● Problem to work on
Write out the following listing in full, exactly as it reads.

● Data excerpt
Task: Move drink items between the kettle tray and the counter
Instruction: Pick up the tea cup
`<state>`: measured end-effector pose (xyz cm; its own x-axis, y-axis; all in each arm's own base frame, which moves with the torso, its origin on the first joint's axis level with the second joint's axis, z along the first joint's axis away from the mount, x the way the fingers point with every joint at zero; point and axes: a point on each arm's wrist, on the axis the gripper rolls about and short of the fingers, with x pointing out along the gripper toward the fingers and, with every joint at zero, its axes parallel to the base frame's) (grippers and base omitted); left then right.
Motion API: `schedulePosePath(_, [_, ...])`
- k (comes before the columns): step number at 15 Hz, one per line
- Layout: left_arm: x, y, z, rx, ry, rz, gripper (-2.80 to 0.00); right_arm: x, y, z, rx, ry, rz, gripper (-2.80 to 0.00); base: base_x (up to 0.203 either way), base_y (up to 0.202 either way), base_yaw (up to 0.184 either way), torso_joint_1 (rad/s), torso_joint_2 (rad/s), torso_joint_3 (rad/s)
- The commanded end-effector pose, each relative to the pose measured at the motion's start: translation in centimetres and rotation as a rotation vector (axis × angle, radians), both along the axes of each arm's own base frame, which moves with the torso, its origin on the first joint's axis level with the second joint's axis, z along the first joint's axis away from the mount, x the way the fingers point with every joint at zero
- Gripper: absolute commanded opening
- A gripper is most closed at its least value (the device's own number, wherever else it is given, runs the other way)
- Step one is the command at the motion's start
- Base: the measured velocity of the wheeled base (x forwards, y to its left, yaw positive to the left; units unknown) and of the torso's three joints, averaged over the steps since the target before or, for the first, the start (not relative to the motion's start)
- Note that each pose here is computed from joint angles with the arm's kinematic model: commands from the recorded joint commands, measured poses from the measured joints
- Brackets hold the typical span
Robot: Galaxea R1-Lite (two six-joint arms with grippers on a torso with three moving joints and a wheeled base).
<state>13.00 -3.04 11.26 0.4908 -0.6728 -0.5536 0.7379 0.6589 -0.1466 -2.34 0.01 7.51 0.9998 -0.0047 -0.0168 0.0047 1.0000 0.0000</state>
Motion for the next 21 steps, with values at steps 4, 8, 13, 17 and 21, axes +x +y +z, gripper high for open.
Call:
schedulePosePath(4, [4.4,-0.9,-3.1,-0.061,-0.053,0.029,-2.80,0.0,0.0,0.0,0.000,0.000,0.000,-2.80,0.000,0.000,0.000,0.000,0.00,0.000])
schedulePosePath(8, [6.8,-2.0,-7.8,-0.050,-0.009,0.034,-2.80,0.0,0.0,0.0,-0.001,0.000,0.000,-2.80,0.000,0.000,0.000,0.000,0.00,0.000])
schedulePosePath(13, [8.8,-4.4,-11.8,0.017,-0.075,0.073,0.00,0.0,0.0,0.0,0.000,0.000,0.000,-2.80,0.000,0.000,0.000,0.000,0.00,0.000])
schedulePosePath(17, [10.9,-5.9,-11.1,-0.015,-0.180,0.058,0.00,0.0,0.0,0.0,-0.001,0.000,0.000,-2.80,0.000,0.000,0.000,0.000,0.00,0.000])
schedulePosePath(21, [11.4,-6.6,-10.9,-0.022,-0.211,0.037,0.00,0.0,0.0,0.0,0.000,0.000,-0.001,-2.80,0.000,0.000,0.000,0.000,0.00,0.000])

● Output of the task
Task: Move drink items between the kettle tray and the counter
Instruction: Pick up the tea cup
`<state>`: measured end-effector pose (xyz cm; its own x-axis, y-axis; all in each arm's own base frame, which moves with the torso, its origin on the first joint's axis level with the second joint's axis, z along the first joint's axis away from the mount, x the way the fingers point with every joint at zero; point and axes: a point on each arm's wrist, on the axis the gripper rolls about and short of the fingers, with x pointing out along the gripper toward the fingers and, with every joint at zero, its axes parallel to the base frame's) (grippers and base omitted); left then right.
Motion API: `schedulePosePath(_, [_, ...])`
- k (comes before the columns): step number at 15 Hz, one per line
- Layout: left_arm: x, y, z, rx, ry, rz, gripper (-2.80 to 0.00); right_arm: x, y, z, rx, ry, rz, gripper (-2.80 to 0.00); base: base_x (up to 0.203 either way), base_y (up to 0.202 either way), base_yaw (up to 0.184 either way), torso_joint_1 (rad/s), torso_joint_2 (rad/s), torso_joint_3 (rad/s)
- The commanded end-effector pose, each relative to the pose measured at the motion's start: translation in centimetres and rotation as a rotation vector (axis × angle, radians), both along the axes of each arm's own base frame, which moves with the torso, its origin on the first joint's axis level with the second joint's axis, z along the first joint's axis away from the mount, x the way the fingers point with every joint at zero
- Gripper: absolute commanded opening
- A gripper is most closed at its least value (the device's own number, wherever else it is given, runs the other way)
- Step one is the command at the motion's start
- Base: the measured velocity of the wheeled base (x forwards, y to its left, yaw positive to the left; units unknown) and of the torso's three joints, averaged over the steps since the target before or, for the first, the start (not relative to the motion's start)
- Note that each pose here is computed from joint angles with the arm's kinematic model: commands from the recorded joint commands, measured poses from the measured joints
- Brackets hold the typical span
Robot: Galaxea R1-Lite (two six-joint arms with grippers on a torso with three moving joints and a wheeled base).
<state>13.00 -3.04 11.26 0.4908 -0.6728 -0.5536 0.7379 0.6589 -0.1466 -2.34 0.01 7.51 0.9998 -0.0047 -0.0168 0.0047 1.0000 0.0000</state>
Motion for the next 21 steps, with values at steps 4, 8, 13, 17 and 21, axes +x +y +z, gripper high for open.
Call:
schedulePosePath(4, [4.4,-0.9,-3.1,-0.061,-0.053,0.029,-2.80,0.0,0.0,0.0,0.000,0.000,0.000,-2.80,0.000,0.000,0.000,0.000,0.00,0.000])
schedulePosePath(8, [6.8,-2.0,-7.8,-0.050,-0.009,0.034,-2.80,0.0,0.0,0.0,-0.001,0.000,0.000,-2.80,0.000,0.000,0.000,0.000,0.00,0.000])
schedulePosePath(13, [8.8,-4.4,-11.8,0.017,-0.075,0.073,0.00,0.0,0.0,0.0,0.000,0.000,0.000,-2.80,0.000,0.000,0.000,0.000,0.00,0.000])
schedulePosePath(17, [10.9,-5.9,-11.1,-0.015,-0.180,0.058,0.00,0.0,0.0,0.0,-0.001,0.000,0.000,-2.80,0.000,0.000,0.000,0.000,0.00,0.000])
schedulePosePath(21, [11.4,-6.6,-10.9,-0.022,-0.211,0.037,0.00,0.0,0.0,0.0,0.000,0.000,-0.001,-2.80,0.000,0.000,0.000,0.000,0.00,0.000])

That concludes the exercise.